Australia’s epic journey to finally create a harmonised national rail system has moved a stage closer to overcoming century-old technical inconsistencies created by political divisions and interstate rivalries.
The Australian Rail Track Corporation (ARTC) has confirmed it is actively investigating the prospect of incorporating the Sunshine State’s extensive freight rail network into the national rail system, a move that would make it simpler for train operators to move across states.
The inconsistencies between the width of rail tracks across Australia’s states are so infamous they are now almost permanently embedded as a pejorative in the vernacular of project management where the term “rail gauges” is routinely used as the prime metaphor for systemic inconsistency.
The renewed enthusiasm for national rail integration follows an agreement between federal Minister for Infrastructure and Regional Development Warren Truss and the Queensland Minister for Main Roads Scott Emerson to evaluate the benefit, or otherwise, of expanding the ARTC’s 8,500 kilometre national network.
If the ARTC and the Queensland government can establish the merits of such a move, the result could mean bringing Queensland Rail’s 6,600 kilometres of freight rail track outside south-east Queensland into the ARTC’s domain.
However Mr Truss said there were a number of factors that still need to be considered that.
“By no means is this a done deal, but it’s important that we have all the facts on the table,” Mr Truss said.
Mr Emerson said ARTC officers would begin working with Queensland Rail staff in late February 2014 and report back to the Queensland and Federal governments by mid-year.
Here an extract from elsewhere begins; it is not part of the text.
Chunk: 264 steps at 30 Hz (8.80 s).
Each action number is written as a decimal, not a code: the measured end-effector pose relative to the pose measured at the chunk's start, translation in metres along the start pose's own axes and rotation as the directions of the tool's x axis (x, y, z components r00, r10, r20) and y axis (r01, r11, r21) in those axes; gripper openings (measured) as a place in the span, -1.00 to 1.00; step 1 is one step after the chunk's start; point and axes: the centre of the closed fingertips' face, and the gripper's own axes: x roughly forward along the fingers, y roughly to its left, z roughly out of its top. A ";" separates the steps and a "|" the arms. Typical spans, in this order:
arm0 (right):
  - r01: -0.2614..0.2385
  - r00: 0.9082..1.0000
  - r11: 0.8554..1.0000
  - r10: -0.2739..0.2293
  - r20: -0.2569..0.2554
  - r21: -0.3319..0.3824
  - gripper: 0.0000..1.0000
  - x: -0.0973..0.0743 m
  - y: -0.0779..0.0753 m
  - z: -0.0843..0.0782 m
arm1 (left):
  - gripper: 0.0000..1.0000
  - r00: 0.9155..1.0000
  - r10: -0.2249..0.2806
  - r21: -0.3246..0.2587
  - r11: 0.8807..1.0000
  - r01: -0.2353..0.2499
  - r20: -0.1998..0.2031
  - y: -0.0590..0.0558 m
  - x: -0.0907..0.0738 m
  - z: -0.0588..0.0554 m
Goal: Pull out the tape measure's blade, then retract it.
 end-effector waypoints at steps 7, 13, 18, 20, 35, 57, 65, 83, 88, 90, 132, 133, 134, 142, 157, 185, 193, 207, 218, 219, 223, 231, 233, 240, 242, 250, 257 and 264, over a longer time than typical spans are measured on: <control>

“Queensland’s Moving Freight strategy shows the freight task is expected to grow by 80 per cent over the next decade and we need a rail network that can do that heavy lifting,” he said.
Importantly, the plan has been backed by the Australasian Railway Association (ARA), whose chief executive officer Bryan Nye said it’s “got to be good for Australia” because it will “enhance the control of the national train network”.
“The challenge is [Queensland’s] narrow gauge; the rest of the network is standard gauge. But over a period of time when you’re building new bridges, you probably could build new gauges to make it worthwhile,” Mr Nye said.
One of the main drivers behind the ARA’s support for bringing Queensland into the national freight rail network is the potential for a uniform upgrading of signal control systems to digital automatic signalling.
The ARTC has been working on a new digital automatic signalling system with American aerospace, defence, security and advanced technology company Lockheed Martin and Italian transportation company Ansaldo STS to create the new system.
The ARTC has dubbed this new signalling system as the as the Advanced Train Management System (ATMS) and has been valued at $100 million over its proof of concept period.
The implementation of this system will eventually mean that traditional trackside signalling will be replaced with on-board displays of ‘authorities’ to drivers, will provide precise location of trains both front and rear, and provide voice and data information to all locomotives via the Telstra 3G National Network.
“Eventually, Queensland would have had to replace its signals, but if it’s done with one unified system across Australia, there are advantages to that,” Mr Nye said.
He said the ARTC is moving in this direction as well as all the passenger networks such as Sydney Trains by replacing their “old signalling systems with modern, digital train control systems”.
On first appearances this sounds encouraging but at second glance, the reality is that a national system of various gauges is being considered and not a national network of uniform gauge infrastructure. As the original strategic proponent of the Great Australian Trunk Rail System between Melbourne and Brisbane and thence onto Australia’s north coastline, I don’t have much truck for feeble statements about a few bridges possibly being built to standard gauge proportions; sounds like half a century type idea that will soon die due to inertia. It’s more of the same; it’s the old rail WAYS seeping through.
We have to do much better than this. The Americans, Canadians, British and New Zealanders sorted out the various gauge problems well over a century ago. The Americans, after trying numerous methods of getting around their breaks of gauge, had decided by the 1850s that here was no alternative but full standardisation of their rail network. So the private railroads built their trunklines and all the connecting branch and regional lines converted to the national gauge OR became isolated. Isolation, how familiar it that here in Australia!
As my web pages point out, the GATR System is the new rail WAY: it is designed not just to service the Melbourne – Brisbane freight task but to be the backbone of a great network of transport infrastructure that will at last stitch our nation into a fully interactive, national economy.
So the government needs to adopt the broad parameters of network development and then step aside -away with the GBE’s- and let private enterprise bring in the innovators and investors with new rail WAY plans and ideas. Revamped Infrastructure Australia and the Productivity Commissions should oversee the national good and make contributory actions as seen necessary, safety or productivity wise.
This is not difficult or fanciful stuff. We have small engineering obstacles compared with competitors like the US and Canada but, as we are languishing last in the OECD’s transport productivity effort, we are paying a huge price in lost opportunities. It is actually a disgrace.